The most famous giver of a curtain lecture was fictitious, by the name of Mrs Margaret Caudle. She was “interminably loquacious and militantly gloomy under fancied marital oppression”, as a writer later described her. Mrs Caudle was created by Douglas Jerrold, a nineteenth-century humorist, once famous but now almost forgotten, who was a contributor to Punch magazine from its second issue in 1841 until his death in 1857.

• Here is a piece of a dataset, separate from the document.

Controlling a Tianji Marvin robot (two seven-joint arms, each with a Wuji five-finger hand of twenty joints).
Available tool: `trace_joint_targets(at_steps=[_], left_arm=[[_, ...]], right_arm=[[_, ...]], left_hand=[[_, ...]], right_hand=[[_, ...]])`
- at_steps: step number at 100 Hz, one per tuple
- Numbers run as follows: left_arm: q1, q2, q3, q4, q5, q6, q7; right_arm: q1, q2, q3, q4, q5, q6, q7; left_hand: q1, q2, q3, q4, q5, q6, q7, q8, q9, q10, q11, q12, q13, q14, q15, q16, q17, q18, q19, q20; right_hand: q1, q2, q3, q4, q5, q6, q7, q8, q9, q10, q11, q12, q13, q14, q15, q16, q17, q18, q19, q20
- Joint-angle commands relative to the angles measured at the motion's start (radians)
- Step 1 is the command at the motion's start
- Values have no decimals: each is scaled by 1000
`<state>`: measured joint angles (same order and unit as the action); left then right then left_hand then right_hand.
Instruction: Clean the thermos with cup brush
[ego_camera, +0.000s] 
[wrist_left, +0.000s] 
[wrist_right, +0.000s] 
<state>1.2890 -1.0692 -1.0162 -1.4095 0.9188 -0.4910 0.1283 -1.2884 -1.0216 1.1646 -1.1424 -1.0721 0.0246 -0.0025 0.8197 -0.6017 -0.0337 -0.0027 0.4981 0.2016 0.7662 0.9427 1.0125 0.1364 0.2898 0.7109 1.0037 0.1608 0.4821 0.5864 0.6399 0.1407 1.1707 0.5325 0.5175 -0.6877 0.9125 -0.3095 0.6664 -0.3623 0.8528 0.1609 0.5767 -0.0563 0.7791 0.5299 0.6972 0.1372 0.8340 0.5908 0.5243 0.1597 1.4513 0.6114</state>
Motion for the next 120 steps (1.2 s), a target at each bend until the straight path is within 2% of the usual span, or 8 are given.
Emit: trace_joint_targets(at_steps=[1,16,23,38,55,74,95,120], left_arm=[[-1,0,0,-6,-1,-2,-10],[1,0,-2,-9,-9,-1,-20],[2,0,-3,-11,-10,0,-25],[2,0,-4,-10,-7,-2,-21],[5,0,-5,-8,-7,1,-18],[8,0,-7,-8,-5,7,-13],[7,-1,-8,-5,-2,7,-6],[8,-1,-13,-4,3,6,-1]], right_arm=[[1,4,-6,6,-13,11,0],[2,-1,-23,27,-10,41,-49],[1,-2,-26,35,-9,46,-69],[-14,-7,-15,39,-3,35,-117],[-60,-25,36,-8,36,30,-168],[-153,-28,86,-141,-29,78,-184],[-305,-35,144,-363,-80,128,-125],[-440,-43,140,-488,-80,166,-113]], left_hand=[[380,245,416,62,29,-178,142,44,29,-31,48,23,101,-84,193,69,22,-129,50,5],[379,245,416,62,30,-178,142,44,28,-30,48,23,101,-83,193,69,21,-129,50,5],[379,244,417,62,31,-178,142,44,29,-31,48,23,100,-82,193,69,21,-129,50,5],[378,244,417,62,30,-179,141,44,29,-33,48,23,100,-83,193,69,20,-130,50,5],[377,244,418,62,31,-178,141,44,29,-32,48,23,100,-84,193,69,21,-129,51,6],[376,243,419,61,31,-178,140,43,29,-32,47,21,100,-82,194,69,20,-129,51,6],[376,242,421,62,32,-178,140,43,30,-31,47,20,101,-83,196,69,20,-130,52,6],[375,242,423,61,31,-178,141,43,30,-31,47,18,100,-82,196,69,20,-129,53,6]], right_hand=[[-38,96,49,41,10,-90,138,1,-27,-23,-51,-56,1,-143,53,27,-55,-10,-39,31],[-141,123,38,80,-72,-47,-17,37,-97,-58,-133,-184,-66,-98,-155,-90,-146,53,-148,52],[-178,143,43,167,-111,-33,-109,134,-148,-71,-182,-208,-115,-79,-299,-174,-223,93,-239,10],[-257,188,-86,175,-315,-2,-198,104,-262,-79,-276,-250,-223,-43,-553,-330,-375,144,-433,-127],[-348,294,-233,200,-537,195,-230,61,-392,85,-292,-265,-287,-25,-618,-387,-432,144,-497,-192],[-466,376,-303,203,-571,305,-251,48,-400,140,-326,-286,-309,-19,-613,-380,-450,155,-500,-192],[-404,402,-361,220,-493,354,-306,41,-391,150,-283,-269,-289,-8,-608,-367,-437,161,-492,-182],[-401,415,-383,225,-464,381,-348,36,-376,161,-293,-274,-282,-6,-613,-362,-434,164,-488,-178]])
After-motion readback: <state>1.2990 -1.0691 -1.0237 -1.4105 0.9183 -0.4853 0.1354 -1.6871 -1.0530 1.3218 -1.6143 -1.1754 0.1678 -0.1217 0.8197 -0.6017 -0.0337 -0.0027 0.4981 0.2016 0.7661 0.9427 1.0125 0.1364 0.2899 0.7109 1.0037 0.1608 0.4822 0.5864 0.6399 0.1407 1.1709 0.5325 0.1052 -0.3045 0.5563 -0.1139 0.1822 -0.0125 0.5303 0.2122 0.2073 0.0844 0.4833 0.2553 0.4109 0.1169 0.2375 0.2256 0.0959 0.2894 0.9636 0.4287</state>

Mrs Caudle’s monologues were first published in Punch; they became a book in 1846, with the title Mrs Caudle’s Curtain Lectures, which went through dozens of editions in the decades that followed. They expatiated at length on her supposed sufferings and denounced the failings of her spouse. They were delivered when he found it least easy to escape, just after they had gone to bed:
Well, Mr. Caudle, I hope you’re in a little better temper than you were this morning. There, you needn’t begin to whistle: people don’t come to bed to whistle. But it’s like you; I can’t speak that you don’t try to insult me. Once, I used to say you were the best creature living: now, you get quite a fiend. Do let you rest? No, I won’t let you rest. It’s the only time I have to talk to you, and you shall hear me. I’m put upon all day long: it’s very hard if I can’t speak a word at night; besides, it isn’t often I open my mouth, goodness knows!
Lecture 10: On Mr Caudle’s Shirt-buttons, in Mrs Caudle’s Curtain Lectures, by Douglas Jerrold, 1846.
The first examples of curtain lecture are from the early part of the seventeenth century. When Dryden used it in his translation of Juvenal’s Satires in 1693 (“Besides what endless brawls by wives are bred, / The curtain lecture makes a mournful bed.”), he implied that its associations go back at least two millennia.